Karagiannides, Iordanes.
Alterations in adipogenic transcription factor expression lead to reduced preadipocyte differentiation with aging.
- 199 p.
Source: Dissertation Abstracts International, Volume: 64-08, Section: B, page: 3672.
Thesis (Ph.D.)--Boston University, 2004.
Aging is associated with a substantial decline in body weight, fat mass and percent body fat. Loss of fat tissue predisposes the elderly to chronic skin ulcers, disturbances of body temperature, and decreased energy reserves in the face of chronic illness. It can also result in glucose intolerance, potentially contributing to the development of type II diabetes in elderly, lean patients. Since adipocyte responsiveness to lipolytic agents declines and adipocyte numbers increase with aging, these changes in fat mass and percent body fat in old individuals may be due to the reduced capacity of preadipocytes to accumulate lipid.

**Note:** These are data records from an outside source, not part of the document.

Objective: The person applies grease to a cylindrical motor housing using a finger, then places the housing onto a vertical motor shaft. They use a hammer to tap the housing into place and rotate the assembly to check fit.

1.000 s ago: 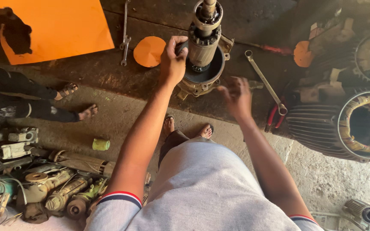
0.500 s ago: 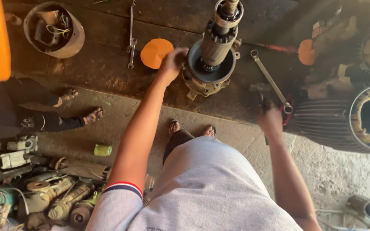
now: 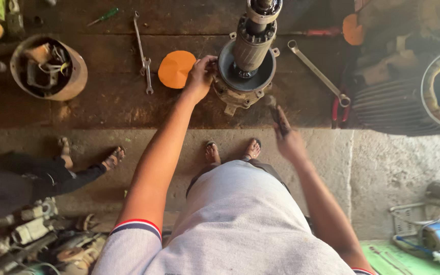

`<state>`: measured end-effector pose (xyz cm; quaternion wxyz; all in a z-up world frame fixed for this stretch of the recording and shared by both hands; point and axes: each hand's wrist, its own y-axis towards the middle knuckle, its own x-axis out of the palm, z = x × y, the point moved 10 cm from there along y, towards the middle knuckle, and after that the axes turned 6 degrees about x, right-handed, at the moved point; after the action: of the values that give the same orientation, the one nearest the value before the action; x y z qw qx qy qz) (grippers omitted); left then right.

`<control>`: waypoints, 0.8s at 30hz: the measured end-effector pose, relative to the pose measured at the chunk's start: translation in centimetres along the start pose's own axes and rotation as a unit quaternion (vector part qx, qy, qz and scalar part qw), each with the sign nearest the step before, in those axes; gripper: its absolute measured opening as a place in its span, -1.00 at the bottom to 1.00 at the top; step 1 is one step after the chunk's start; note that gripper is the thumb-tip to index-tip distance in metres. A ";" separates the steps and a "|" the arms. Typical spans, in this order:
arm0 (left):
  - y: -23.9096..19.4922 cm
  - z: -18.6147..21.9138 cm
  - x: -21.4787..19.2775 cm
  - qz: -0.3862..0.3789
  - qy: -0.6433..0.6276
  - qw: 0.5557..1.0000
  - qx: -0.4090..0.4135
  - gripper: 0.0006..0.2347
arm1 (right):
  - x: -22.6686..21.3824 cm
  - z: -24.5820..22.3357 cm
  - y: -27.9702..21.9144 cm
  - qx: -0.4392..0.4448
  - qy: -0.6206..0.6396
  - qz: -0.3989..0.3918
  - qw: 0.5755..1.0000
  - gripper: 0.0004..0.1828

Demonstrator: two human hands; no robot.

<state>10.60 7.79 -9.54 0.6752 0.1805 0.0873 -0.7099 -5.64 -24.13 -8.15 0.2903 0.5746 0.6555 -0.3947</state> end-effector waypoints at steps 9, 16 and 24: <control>0.1 1.0 -0.4 -0.068 -0.008 0.997 0.032 -0.66 | -6.5 1.1 -5.1 0.023 0.602 0.201 0.772 -0.59; 0.6 1.7 -0.8 -0.084 -0.005 0.996 0.040 -0.72 | 0.4 -1.1 -1.7 0.213 0.305 0.041 0.928 -0.69; 0.1 0.5 -0.2 -0.085 -0.018 0.996 0.019 -0.71 | -5.7 2.1 -6.7 -0.013 0.641 0.362 0.677 -0.69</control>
<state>10.62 7.82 -8.95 0.6108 0.1720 0.0765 -0.7691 -11.38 -29.03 -3.28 -0.0733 0.8754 0.4269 0.2146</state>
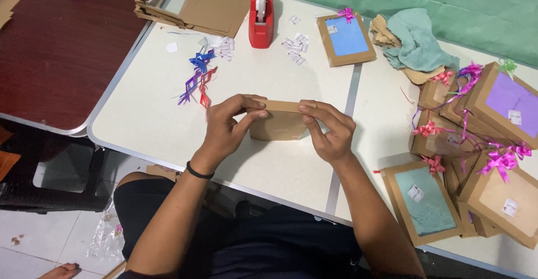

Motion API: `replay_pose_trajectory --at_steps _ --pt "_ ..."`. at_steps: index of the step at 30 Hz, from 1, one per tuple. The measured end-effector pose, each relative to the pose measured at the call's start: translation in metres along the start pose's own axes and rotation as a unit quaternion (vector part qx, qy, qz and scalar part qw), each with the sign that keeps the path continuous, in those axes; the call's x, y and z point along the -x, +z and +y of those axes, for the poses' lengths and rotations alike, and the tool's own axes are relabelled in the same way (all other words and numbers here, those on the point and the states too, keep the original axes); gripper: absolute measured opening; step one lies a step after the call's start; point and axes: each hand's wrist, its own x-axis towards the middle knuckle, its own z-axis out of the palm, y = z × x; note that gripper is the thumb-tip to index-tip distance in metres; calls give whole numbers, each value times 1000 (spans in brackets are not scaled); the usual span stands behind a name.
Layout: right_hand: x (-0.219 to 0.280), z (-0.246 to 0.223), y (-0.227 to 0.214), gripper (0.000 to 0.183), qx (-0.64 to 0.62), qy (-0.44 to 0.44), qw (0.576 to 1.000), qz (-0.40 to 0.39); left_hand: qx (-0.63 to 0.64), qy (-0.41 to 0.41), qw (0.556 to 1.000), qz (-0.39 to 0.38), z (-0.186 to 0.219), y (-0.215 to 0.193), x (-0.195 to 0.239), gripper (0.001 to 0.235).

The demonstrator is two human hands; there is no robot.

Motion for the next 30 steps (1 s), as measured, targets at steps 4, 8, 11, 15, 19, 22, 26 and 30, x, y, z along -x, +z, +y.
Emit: replay_pose_trajectory --at_steps 4,8,11,15,19,22,26,30 --pt "-6 -2 -4 14 -1 -7 1000 -9 -80 51 995 11 -6 6 1 7" --pt "-7 -4 -4 12 -6 2 1000 -2 -84 52 994 35 -7 9 0 14" --pt "-9 -8 -3 11 -5 10 1000 1 -66 43 996 34 -3 8 -1 13" --pt "-3 -5 0 12 -5 7 1000 14 -49 31 998 -3 8 -1 -5 12" --pt "-5 -7 -3 14 -8 11 1000 4 -101 33 993 -42 27 -12 -10 17" --pt "-5 -7 -1 12 -2 13 1000 0 -109 17 992 -53 35 -11 -9 17" --pt "-3 -7 0 12 2 11 1000 11 -136 49 989 -28 36 -7 -5 17" --pt "-2 -5 1 12 25 -4 1000 16 -138 60 988 -40 40 -8 -8 26"
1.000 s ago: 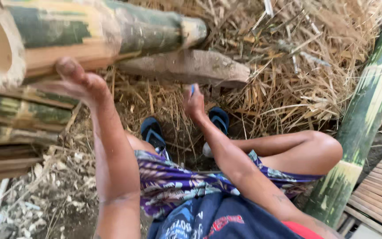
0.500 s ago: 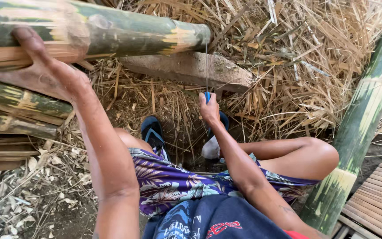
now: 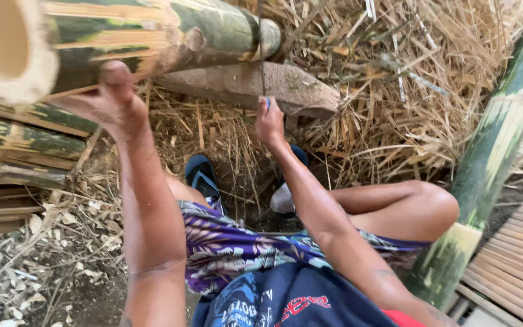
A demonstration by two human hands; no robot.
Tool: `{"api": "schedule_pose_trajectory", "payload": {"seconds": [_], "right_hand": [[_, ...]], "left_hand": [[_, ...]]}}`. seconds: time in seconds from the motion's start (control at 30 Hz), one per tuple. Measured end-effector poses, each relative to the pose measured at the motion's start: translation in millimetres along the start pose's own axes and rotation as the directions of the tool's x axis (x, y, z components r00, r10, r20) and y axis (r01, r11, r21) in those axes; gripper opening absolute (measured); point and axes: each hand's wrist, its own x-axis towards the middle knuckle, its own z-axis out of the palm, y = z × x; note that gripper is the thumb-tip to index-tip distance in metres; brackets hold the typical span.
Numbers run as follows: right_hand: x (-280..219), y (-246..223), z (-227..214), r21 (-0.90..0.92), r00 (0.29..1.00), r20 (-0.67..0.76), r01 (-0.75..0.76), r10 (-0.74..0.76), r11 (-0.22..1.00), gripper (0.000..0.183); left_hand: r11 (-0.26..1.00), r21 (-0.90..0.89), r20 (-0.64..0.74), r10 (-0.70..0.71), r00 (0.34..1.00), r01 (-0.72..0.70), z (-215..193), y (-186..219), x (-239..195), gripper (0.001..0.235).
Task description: The person sits on the ground and uses a hand saw to cut a large bamboo pole that is resting on a wooden log. They hold the bamboo steady with their left hand while sawing with their right hand, creating a cut through the material.
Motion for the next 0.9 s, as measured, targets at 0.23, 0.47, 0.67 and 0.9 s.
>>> {"api": "schedule_pose_trajectory", "payload": {"seconds": [0.23, 0.47, 0.67, 0.9], "right_hand": [[-28, -16, -12, 0.035, 0.991, 0.024, 0.13, -0.131, 0.991, 0.043], [38, 101, 5, -0.082, 0.987, -0.032, -0.162, 0.16, 0.983, 0.05], [16, 17, -7, -0.041, 0.995, -0.063, 0.071, -0.074, 0.997, 0.046], [-24, 18, 47, 0.048, 0.977, 0.052, -0.208, 0.205, 0.977, 0.047]], "left_hand": [[0.951, 0.214, -0.028, 0.234, 0.972, -0.223, -11, -12, 12, 0.104], [0.985, 0.097, -0.025, 0.146, 0.989, -0.143, 2, 1, 12, 0.09], [0.996, 0.069, -0.005, 0.049, 0.999, -0.049, 0, -8, 2, 0.072], [0.987, 0.079, -0.019, 0.145, 0.989, -0.143, -5, -9, -2, 0.074]]}}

We have investigated the effects of aging on transcription factors involved in adipogenesis. C/EBPalpha and PPARgamma adipogenic transcription factors are essential for maintenance of the differentiated fat cell phenotype. We observed that the expression of both C/EBPalpha and PPARgamma, as well as their downstream target aP2, decreased with increasing age. Furthermore, the levels of C/EBPbeta and C/EBdelta, which trans-activate the promoters of both C/EBPalpha and PPARgamma, also decreased with aging. Augmentation of adipogenic transcription factor expression in rat preadipocytes from old animals restored their adipogenic potential. RXRalpha expression was unaffected by aging. In contrast, the expression of upstream, anti-adipogenic factors, such as C/EBPbeta-LIP, CHOP, and CUGBP, increased with aging. Overexpression of C/EBPbeta-LIP in preadipocytes from young animals abolished their ability to differentiate. The anti-adipogenic potential of CUGBP, which causes C/EBPbeta-LIP production from C/EBPbeta mRNA, was demonstrated for the first time. Thus, reduced differentiation with aging is due to specific effects of aging on the expression of preadipocyte transcription factors. Aging is associated with decreased expression of adipogenic transcription factors and increased expression of anti-adipogenic factors. The ability of predipocytes from old animals to regain their adipogenic potential after the induction of either C/EBPalpha or PPARgamma expression suggests that effects upstream of adipogenic regulator expression are responsible for reduced adipogenesis with aging. The association of the anti-adipogenic factors studied here with stress responses, as well as the induction of CUGBP by TNFalpha, suggest that activation of cellular stress responses may be the means through which aging decreases adipogenesis.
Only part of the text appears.